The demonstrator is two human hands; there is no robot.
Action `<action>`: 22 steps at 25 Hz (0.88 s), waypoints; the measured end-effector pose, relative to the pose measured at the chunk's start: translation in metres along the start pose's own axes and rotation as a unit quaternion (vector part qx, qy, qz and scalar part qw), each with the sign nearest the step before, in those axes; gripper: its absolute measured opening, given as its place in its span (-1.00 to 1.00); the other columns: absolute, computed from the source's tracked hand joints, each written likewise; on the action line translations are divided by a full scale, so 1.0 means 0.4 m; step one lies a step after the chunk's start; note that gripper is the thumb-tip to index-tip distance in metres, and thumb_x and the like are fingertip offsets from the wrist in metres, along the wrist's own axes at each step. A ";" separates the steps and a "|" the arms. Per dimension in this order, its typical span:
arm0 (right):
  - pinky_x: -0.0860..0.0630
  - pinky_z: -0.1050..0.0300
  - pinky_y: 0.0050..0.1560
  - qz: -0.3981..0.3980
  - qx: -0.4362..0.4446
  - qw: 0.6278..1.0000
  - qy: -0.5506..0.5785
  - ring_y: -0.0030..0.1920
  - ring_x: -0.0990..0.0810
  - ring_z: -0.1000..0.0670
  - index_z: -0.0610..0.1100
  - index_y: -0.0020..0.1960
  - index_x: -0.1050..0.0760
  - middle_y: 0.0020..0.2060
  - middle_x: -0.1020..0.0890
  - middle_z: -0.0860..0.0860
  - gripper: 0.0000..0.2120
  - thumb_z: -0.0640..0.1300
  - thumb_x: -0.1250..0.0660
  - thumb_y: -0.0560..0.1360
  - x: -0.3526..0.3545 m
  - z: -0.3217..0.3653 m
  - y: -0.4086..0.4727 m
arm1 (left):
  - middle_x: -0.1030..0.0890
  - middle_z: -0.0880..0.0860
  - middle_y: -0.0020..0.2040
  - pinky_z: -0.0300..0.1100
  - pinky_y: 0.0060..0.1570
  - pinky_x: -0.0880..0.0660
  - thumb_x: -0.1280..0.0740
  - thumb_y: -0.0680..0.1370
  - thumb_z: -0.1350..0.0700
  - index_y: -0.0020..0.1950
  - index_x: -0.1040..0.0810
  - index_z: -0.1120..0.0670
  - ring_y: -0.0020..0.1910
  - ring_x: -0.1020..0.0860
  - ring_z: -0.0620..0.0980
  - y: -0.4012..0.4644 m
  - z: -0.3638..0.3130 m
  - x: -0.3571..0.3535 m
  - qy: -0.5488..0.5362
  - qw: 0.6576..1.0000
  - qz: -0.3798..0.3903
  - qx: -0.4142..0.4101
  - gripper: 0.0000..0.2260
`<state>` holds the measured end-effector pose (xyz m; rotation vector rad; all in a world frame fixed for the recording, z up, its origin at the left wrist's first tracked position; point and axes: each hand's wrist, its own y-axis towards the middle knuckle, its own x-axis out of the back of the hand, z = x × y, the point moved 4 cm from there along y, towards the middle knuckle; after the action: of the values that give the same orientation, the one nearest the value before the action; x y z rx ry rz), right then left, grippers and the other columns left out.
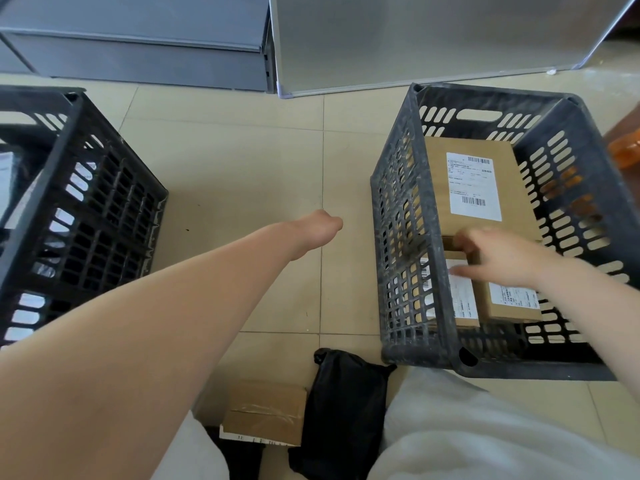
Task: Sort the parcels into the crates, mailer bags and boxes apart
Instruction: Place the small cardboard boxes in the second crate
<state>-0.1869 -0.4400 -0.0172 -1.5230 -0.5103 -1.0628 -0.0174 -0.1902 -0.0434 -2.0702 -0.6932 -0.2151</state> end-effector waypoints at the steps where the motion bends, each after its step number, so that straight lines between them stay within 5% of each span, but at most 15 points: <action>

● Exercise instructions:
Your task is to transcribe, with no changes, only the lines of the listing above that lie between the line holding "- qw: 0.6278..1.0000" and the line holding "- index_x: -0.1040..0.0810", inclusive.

● Response for this exercise:
  - qw: 0.6278..1.0000
  - qy: -0.5506..0.5785
  - ring_y: -0.0030..0.1920
  - ring_x: -0.0990..0.0810
  - ring_z: -0.1000..0.0670
  - index_z: -0.0610..0.1100
  - index_y: -0.0020..0.1960
  - index_x: -0.1050..0.0760
  - middle_y: 0.0020..0.2060
  - middle_x: -0.1020..0.0890
  - middle_z: -0.0860..0.0860
  - gripper: 0.0000..0.2120
  - thumb_z: -0.0640..0.1300
  - thumb_x: -0.1250..0.0660
  - thumb_y: -0.0560..0.1360
  - x: -0.3526..0.3545 m
  - z: -0.3217..0.3653 m
  - y: -0.4086..0.4727 m
arm1 (left):
  - middle_x: -0.1030..0.0890
  - middle_z: -0.0880..0.0860
  - middle_y: -0.0020..0.2040
  - pinky_z: -0.0300..0.1100
  - pinky_y: 0.0060..0.1570
  - pinky_x: -0.0880..0.0660
  - thumb_x: -0.1280..0.0740
  - thumb_y: -0.0680..0.1370
  - thumb_z: -0.1350..0.0700
  - index_y: -0.0020..0.1950
  - index_x: -0.1040..0.0810

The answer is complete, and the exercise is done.